● **YOUR ASSIGNMENT**
Only the number is wanted: how many lines in the material below contain "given".

=== Begin Enclosure ===

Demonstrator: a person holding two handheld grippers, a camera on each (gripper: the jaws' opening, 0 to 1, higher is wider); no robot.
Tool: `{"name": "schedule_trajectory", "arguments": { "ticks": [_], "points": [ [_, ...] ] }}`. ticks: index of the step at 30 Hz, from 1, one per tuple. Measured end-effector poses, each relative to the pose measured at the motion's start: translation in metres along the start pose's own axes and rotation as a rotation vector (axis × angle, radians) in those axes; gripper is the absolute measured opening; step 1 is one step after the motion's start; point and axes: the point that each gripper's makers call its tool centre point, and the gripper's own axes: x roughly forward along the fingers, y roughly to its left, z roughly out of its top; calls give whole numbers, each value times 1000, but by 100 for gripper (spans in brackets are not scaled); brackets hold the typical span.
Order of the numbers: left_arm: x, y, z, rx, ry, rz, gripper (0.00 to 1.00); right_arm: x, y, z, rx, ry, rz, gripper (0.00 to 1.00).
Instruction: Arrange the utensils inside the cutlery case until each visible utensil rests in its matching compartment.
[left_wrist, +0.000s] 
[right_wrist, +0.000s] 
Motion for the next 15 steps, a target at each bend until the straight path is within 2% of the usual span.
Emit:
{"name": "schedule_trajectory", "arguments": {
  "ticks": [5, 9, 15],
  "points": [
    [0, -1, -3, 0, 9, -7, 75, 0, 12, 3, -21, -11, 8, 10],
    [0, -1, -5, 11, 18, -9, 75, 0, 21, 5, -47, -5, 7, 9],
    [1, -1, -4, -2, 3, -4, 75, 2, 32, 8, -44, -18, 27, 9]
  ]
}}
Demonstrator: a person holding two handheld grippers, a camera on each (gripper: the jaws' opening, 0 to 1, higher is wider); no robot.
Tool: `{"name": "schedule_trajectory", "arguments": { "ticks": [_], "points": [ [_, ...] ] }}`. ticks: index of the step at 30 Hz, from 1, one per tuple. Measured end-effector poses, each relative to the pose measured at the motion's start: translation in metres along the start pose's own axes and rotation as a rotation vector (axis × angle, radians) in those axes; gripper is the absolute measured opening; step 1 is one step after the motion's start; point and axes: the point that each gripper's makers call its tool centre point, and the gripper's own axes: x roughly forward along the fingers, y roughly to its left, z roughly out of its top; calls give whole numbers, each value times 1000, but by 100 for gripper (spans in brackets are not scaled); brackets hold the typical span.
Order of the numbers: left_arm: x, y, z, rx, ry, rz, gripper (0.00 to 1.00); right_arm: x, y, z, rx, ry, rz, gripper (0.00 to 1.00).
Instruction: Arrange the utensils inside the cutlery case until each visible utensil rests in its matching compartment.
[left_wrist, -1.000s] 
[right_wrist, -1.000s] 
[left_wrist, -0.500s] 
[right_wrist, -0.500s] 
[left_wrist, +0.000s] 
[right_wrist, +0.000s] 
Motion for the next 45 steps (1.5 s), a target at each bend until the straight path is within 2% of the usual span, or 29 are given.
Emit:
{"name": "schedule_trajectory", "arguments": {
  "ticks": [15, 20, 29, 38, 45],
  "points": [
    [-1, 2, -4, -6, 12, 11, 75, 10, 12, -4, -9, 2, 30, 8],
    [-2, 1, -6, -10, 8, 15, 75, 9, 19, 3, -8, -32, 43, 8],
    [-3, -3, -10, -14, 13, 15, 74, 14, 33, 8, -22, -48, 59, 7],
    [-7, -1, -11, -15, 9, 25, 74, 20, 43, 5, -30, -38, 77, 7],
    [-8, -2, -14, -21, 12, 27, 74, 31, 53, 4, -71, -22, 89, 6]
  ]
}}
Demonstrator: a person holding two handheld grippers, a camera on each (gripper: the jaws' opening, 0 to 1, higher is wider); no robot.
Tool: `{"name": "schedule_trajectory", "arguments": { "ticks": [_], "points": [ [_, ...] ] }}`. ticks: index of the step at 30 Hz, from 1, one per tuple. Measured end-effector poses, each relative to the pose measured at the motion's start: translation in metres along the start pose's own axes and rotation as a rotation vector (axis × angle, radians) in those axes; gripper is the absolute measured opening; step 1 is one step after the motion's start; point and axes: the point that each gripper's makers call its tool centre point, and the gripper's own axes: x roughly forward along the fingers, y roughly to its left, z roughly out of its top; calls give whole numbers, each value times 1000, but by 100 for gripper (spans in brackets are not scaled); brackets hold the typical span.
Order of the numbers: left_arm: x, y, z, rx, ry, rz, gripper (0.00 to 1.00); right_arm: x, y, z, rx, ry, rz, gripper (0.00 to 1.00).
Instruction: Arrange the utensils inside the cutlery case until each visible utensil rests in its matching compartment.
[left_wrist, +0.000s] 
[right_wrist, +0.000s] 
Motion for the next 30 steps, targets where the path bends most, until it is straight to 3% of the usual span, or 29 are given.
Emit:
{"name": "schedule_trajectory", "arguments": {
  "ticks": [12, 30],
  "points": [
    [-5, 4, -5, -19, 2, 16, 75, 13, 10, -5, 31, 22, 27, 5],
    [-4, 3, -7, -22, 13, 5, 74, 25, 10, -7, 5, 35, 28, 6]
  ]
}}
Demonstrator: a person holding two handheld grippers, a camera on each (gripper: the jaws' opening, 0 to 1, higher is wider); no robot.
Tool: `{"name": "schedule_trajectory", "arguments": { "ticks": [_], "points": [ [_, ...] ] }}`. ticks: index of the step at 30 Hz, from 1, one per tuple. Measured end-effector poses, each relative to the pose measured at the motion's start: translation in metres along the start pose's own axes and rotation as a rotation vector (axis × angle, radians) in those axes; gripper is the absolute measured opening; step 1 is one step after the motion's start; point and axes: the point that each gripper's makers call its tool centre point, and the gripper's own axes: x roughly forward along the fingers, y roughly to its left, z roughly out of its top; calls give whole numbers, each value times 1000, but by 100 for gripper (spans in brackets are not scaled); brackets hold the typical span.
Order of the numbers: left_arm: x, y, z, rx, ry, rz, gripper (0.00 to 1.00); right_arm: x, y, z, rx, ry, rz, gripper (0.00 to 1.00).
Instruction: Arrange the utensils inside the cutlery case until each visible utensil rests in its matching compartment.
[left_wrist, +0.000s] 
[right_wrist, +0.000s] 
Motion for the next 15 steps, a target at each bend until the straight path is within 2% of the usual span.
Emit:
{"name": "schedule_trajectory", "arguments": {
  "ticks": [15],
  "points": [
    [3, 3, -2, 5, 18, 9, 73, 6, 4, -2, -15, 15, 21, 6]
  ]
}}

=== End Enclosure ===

● **TASK OUTPUT**
2